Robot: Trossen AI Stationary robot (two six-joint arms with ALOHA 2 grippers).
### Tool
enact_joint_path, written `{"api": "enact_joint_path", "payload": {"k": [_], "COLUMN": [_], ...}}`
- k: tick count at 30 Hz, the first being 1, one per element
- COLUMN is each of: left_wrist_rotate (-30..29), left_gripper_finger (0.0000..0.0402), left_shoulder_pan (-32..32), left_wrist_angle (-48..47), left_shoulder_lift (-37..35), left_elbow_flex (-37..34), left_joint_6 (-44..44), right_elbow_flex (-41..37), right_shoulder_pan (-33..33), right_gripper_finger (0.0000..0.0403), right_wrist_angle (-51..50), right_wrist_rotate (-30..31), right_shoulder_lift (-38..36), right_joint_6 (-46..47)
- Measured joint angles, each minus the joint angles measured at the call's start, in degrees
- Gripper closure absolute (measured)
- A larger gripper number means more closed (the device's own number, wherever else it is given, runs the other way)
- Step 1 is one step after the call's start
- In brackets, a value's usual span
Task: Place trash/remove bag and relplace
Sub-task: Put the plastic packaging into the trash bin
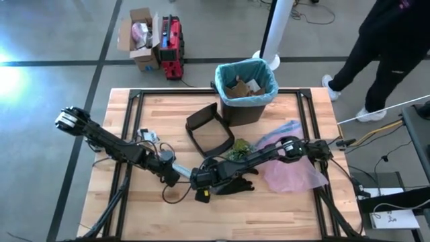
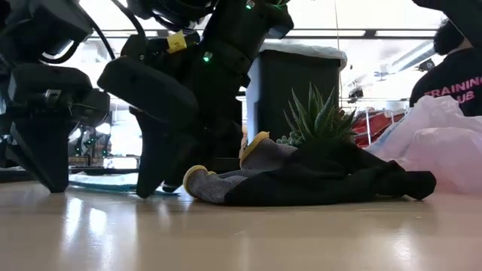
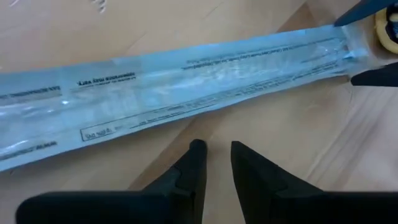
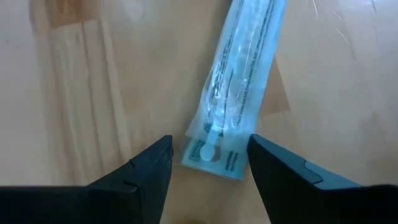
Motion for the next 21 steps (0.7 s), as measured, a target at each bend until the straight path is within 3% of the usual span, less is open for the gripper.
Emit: {"api": "enact_joint_path", "payload": {"k": [14,21], "left_wrist_rotate": [-0.8,-1.3], "left_gripper_finger": [0.0342,0.0342], "left_shoulder_pan": [-0.2,-0.2], "left_wrist_angle": [0.9,1.3], "left_shoulder_lift": [0.3,0.3], "left_elbow_flex": [-0.2,-0.2], "left_joint_6": [0.1,0.1], "right_elbow_flex": [0.0,0.1], "right_shoulder_pan": [-2.0,-1.8], "right_gripper_finger": [0.011,0.0128], "right_wrist_angle": [0.9,1.3], "right_wrist_rotate": [0.6,0.6], "right_shoulder_lift": [0.3,1.8], "right_joint_6": [-0.1,-0.4]}}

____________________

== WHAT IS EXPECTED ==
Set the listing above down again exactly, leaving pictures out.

== RESPONSE AREA ==
Robot: Trossen AI Stationary robot (two six-joint arms with ALOHA 2 grippers).
### Tool
enact_joint_path, written `{"api": "enact_joint_path", "payload": {"k": [_], "COLUMN": [_], ...}}`
- k: tick count at 30 Hz, the first being 1, one per element
- COLUMN is each of: left_wrist_rotate (-30..29), left_gripper_finger (0.0000..0.0402), left_shoulder_pan (-32..32), left_wrist_angle (-48..47), left_shoulder_lift (-37..35), left_elbow_flex (-37..34), left_joint_6 (-44..44), right_elbow_flex (-41..37), right_shoulder_pan (-33..33), right_gripper_finger (0.0000..0.0403), right_wrist_angle (-51..50), right_wrist_rotate (-30..31), right_shoulder_lift (-38..36), right_joint_6 (-46..47)
- Measured joint angles, each minus the joint angles measured at the call's start, in degrees
- Gripper closure absolute (measured)
- A larger gripper number means more closed (the device's own number, wherever else it is given, runs the other way)
- Step 1 is one step after the call's start
- In brackets, a value's usual span
Task: Place trash/remove bag and relplace
Sub-task: Put the plastic packaging into the trash bin
Motion for the next 21 steps (0.7 s), as measured, a target at each bend until the straight path is within 3% of the usual span, less is open for the gripper.
Emit: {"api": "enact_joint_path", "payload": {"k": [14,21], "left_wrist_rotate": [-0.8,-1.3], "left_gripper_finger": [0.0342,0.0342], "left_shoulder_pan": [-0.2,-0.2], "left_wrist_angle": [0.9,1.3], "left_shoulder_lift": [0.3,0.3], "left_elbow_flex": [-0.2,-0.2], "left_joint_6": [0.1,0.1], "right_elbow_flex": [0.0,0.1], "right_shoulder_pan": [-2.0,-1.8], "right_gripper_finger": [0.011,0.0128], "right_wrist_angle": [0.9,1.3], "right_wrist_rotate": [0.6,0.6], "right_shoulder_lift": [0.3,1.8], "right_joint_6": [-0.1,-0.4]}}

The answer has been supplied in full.